** AIM OF THE TASK **
Below are the records; count how many of their lines contain the word "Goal" and give that number only.

** PROVIDED INFORMATION **
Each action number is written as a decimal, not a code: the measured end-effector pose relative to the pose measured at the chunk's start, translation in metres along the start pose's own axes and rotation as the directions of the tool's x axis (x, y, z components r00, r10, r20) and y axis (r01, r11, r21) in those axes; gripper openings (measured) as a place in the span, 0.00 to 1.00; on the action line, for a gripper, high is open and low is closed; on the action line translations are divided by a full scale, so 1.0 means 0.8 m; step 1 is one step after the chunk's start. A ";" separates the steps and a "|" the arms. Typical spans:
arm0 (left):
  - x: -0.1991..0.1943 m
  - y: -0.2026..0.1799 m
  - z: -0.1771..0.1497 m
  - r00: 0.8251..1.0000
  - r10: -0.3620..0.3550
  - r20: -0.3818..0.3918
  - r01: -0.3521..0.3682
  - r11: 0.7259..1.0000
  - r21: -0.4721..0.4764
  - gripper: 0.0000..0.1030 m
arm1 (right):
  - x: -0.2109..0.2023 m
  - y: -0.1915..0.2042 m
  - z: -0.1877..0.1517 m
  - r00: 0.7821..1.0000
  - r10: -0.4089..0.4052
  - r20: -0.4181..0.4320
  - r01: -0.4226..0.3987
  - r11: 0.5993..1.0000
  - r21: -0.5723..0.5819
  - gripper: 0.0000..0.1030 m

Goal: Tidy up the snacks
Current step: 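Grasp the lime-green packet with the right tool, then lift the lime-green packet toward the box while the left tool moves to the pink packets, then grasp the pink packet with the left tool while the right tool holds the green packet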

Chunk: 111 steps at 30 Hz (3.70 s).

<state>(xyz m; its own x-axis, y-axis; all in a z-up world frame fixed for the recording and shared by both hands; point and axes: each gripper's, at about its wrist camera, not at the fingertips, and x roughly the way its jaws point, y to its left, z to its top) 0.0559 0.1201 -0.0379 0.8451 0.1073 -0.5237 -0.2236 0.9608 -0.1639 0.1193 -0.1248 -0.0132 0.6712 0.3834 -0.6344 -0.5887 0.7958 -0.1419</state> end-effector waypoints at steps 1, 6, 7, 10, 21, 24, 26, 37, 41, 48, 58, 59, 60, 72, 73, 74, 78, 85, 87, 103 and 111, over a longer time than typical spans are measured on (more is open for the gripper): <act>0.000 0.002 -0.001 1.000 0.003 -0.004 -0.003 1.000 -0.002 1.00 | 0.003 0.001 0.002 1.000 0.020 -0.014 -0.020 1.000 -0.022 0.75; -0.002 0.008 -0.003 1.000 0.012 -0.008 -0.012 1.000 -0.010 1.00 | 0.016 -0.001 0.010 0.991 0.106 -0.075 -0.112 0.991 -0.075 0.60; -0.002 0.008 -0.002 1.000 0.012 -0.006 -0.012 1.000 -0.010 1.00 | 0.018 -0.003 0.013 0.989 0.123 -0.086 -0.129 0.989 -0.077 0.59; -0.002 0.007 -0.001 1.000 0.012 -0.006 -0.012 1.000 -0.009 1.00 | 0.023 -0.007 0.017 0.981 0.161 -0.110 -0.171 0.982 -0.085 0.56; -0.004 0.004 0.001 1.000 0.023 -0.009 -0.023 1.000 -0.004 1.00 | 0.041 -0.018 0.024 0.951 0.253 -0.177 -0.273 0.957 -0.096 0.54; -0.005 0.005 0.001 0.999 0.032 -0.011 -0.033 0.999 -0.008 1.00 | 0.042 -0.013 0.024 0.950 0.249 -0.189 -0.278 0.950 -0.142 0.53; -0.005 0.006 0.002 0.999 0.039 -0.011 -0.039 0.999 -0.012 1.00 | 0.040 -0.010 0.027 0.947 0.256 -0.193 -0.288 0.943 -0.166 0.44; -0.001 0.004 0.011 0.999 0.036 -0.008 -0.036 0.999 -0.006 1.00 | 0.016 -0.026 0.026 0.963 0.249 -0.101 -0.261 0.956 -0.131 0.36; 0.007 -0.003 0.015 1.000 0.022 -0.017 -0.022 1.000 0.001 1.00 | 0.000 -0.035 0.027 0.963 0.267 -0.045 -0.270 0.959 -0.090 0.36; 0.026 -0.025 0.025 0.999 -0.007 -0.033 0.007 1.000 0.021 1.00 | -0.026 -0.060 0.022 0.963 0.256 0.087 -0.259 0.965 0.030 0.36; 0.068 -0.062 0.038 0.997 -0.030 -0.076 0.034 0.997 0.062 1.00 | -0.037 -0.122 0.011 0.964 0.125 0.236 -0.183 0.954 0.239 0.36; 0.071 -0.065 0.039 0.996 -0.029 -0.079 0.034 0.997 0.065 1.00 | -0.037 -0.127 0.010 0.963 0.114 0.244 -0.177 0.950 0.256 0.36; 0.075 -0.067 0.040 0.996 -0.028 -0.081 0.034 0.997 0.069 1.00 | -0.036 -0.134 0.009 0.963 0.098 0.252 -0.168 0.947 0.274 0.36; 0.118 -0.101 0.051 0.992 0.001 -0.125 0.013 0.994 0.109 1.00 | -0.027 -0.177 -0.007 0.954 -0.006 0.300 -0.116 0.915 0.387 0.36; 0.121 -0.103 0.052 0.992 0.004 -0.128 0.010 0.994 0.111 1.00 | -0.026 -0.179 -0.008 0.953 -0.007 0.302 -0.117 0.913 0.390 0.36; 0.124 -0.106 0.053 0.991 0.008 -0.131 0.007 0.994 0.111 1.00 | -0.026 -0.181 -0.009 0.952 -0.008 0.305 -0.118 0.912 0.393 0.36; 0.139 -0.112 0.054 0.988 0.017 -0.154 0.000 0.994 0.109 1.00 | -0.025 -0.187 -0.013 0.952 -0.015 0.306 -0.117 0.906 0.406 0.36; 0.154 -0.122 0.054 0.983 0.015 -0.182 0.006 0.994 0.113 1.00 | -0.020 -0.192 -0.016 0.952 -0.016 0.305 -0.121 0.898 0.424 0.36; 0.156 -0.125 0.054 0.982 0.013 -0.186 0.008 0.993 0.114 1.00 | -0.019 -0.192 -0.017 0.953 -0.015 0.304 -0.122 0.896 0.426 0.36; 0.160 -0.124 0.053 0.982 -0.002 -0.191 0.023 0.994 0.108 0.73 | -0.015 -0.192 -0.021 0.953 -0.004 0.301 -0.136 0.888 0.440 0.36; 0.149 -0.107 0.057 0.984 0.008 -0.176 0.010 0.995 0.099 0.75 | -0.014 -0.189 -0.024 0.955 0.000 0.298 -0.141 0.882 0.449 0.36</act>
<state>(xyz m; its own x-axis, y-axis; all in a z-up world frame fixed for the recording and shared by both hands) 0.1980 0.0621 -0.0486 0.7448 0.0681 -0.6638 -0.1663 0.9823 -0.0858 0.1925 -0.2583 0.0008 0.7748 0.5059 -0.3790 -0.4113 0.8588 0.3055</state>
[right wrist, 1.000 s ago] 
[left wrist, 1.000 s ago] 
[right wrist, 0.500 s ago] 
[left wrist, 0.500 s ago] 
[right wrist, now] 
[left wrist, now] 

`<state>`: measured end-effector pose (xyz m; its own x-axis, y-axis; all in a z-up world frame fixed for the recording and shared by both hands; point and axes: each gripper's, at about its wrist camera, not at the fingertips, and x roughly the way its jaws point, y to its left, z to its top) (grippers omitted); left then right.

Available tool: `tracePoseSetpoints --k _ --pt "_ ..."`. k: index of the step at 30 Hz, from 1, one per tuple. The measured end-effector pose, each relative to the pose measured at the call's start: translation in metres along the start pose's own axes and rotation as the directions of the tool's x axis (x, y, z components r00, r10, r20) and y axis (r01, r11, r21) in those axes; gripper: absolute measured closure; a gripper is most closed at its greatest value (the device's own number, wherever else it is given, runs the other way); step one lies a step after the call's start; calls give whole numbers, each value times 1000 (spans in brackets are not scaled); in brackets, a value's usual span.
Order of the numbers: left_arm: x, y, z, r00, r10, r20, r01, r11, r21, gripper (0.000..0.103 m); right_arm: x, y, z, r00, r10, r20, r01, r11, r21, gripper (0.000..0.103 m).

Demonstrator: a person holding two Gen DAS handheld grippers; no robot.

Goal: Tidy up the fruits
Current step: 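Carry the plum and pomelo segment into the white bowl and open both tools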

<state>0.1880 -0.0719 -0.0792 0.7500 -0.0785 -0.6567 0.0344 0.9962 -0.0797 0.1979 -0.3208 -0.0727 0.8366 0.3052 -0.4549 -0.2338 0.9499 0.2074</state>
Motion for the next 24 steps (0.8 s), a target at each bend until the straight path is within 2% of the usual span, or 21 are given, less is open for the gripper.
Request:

** SOLUTION FOR THIS EXERCISE **
2